Initially I thought I would have other people paint or draw my poems onto the linens (my handwriting is atrocious), but it was made clear to me that to maintain the integrity of my vision the poems needed to be embroidered onto the linens. I did not know how to do embroidery. However, I do a lot of other handwork, and in particular I do intricate, labor intensive beadweaving. I figured I could learn to do embroidery.

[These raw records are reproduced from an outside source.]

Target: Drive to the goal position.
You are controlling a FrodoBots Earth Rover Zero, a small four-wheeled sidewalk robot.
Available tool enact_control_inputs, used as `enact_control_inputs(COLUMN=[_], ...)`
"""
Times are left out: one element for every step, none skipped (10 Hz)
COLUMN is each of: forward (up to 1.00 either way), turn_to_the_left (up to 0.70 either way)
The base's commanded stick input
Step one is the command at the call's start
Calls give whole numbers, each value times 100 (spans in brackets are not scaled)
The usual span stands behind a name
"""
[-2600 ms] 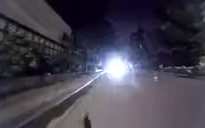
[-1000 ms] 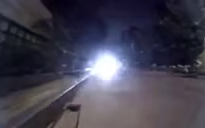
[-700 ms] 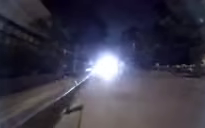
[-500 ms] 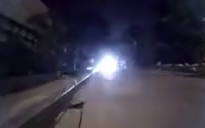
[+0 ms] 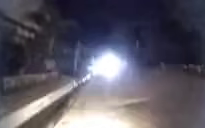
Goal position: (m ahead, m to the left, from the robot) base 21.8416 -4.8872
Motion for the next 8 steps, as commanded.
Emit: enact_control_inputs(forward=[70,70,70,70,70,70,70,70], turn_to_the_left=[0,0,0,0,0,0,0,0])
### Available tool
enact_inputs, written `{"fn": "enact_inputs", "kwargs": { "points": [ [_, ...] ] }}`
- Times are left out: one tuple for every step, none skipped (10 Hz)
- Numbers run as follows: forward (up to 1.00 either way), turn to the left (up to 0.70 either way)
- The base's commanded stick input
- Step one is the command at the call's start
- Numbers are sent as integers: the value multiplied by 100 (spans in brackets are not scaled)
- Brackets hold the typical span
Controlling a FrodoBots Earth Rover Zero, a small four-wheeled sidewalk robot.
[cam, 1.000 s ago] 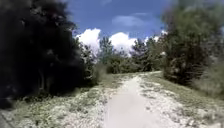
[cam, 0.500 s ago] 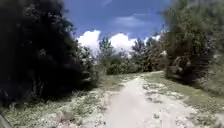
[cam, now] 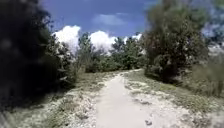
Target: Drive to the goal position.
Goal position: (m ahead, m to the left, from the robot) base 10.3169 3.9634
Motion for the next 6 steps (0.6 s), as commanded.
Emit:
{"fn": "enact_inputs", "kwargs": {
  "points": [
    [50,0],
    [50,0],
    [50,0],
    [50,0],
    [50,0],
    [50,0]
  ]
}}
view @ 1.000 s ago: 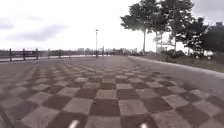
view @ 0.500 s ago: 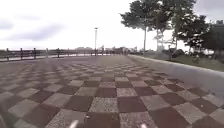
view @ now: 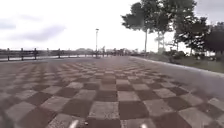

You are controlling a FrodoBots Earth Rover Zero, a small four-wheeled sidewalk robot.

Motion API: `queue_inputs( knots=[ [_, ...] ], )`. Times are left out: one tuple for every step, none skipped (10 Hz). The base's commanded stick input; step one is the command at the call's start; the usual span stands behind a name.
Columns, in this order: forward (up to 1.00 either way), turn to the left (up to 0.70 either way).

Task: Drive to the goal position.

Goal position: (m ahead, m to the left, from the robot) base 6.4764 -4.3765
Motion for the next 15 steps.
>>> queue_inputs(
  knots=[
    [0.70, 0.02],
    [0.70, 0.02],
    [0.70, 0.02],
    [0.70, 0.02],
    [0.70, 0.02],
    [0.70, 0.00],
    [0.70, 0.02],
    [0.70, 0.02],
    [0.70, 0.02],
    [0.70, 0.02],
    [0.70, 0.02],
    [0.70, 0.02],
    [0.70, 0.02],
    [0.70, 0.02],
    [0.70, 0.02]
  ],
)
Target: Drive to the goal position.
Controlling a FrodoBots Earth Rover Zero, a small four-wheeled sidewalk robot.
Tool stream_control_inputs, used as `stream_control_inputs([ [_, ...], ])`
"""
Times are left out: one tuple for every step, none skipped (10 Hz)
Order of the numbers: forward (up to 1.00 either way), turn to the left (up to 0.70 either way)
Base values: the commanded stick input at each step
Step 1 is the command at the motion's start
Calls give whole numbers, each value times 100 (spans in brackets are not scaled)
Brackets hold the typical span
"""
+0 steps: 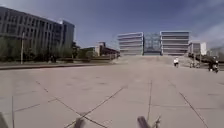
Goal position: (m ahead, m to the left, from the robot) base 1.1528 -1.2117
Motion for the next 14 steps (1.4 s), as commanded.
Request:
stream_control_inputs([
  [70, 0],
  [70, 0],
  [70, 0],
  [70, 0],
  [70, 0],
  [70, 0],
  [70, 0],
  [70, 0],
  [70, 0],
  [70, 0],
  [70, 0],
  [70, 0],
  [70, 0],
  [70, 0],
])
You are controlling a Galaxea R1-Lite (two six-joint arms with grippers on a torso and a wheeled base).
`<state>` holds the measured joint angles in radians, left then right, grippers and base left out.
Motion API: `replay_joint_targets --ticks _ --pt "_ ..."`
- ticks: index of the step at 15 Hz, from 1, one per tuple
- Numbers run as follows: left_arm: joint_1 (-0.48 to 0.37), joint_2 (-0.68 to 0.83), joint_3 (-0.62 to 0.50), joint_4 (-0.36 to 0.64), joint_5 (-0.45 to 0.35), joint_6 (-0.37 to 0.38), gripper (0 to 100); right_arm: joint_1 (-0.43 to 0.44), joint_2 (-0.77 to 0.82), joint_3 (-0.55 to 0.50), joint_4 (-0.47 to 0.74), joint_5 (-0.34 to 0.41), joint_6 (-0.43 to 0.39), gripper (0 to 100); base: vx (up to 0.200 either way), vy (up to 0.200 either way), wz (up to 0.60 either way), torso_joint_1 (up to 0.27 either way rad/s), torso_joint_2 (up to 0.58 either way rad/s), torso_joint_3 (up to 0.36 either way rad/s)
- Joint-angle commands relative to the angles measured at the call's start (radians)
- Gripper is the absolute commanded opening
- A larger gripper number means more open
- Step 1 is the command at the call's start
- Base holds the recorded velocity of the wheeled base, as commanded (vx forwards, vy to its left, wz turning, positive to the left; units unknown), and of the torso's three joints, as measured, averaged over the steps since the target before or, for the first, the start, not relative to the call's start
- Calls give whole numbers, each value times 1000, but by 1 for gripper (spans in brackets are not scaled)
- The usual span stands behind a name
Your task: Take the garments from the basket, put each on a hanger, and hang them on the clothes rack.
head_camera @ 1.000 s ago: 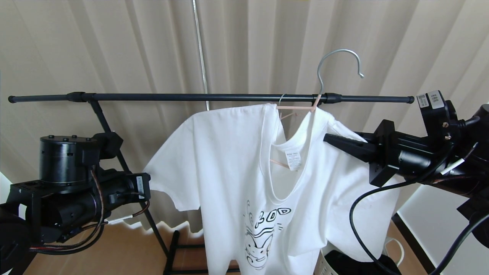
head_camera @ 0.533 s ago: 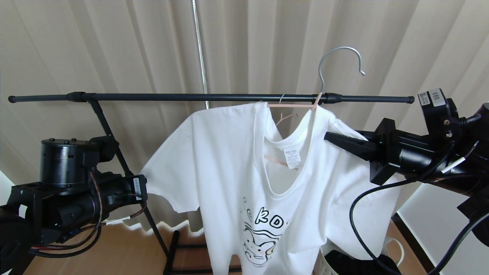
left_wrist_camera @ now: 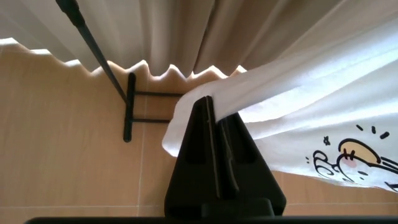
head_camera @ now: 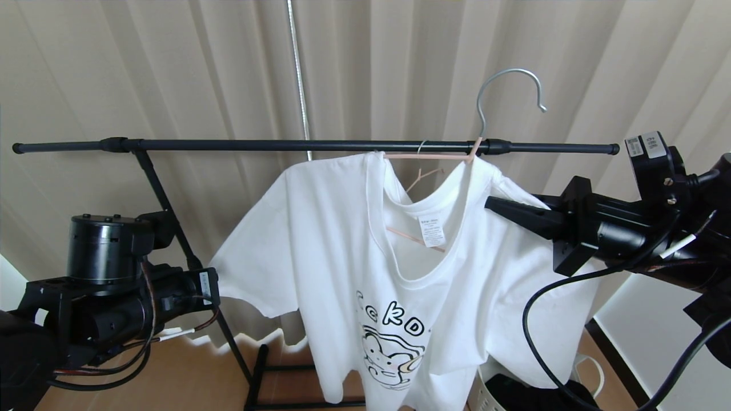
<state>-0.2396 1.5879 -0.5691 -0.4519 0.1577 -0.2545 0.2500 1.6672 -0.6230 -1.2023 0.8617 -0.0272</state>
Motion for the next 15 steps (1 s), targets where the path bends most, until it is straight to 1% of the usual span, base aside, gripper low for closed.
replay_joint_targets --ticks 1,2,3,6,7,8,9,10,11,12,14,15 --pt "2 6 2 -1 0 -11 0 0 2 0 0 2 0 0 0 0 0 0 0 0" --pt "2 6 2 -1 0 -17 0 0 0 0 0 0 0 0 0 0 0 0 0 0" --pt "0 3 5 -1 -1 -17 100 0 0 0 0 0 0 0 0 0 0 0 0 0" --pt "-9 -6 11 -2 -3 -16 100 0 2 0 0 2 0 0 0 0 0 0 0 0" --pt "-10 -31 12 -2 -4 -14 100 0 2 2 0 2 0 0 0 0 0 0 0 0" --pt "-18 -65 14 -1 -24 -11 100 0 5 2 0 2 0 0 0 0 0 0 0 0" --pt "-20 -108 14 1 -66 -6 100 0 6 2 0 5 0 0 0 0 0 0 0 0" --pt "-20 -166 11 7 -119 20 100 0 9 2 0 20 1 0 0 0 0 0 0 0" --pt "-18 -175 9 7 -129 26 100 0 9 3 0 23 1 0 0 0 0 0 0 0" --pt "-17 -253 -23 42 -214 86 100 0 12 5 1 54 15 0 0 0 0 0 0 0" --pt "-24 -295 -103 130 -248 107 100 0 20 5 1 62 23 0 0 0 0 0 0 0" --pt "-33 -325 -210 243 -319 109 100 0 34 3 0 62 24 0 0 0 0 0 0 0"
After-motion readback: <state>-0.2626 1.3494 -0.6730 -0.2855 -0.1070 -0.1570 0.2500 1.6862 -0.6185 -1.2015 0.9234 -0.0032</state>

As I talked about this project with people I was surprised at the excitement it generated, and surprised that all kinds of people were excited by it, it didn’t matter if they read poetry or liked old linens, everyone wanted me to do this project. I was approached by two friends who were the curators of a juried series of art shows. They were familiar with my poetry and beadwork, and had heard me talk about this project. They asked me to submit a proposal to the series, even though I had not yet learned to embroider. They had that much faith in me, and they wanted to see my vision made real. I got into the series. And so it began.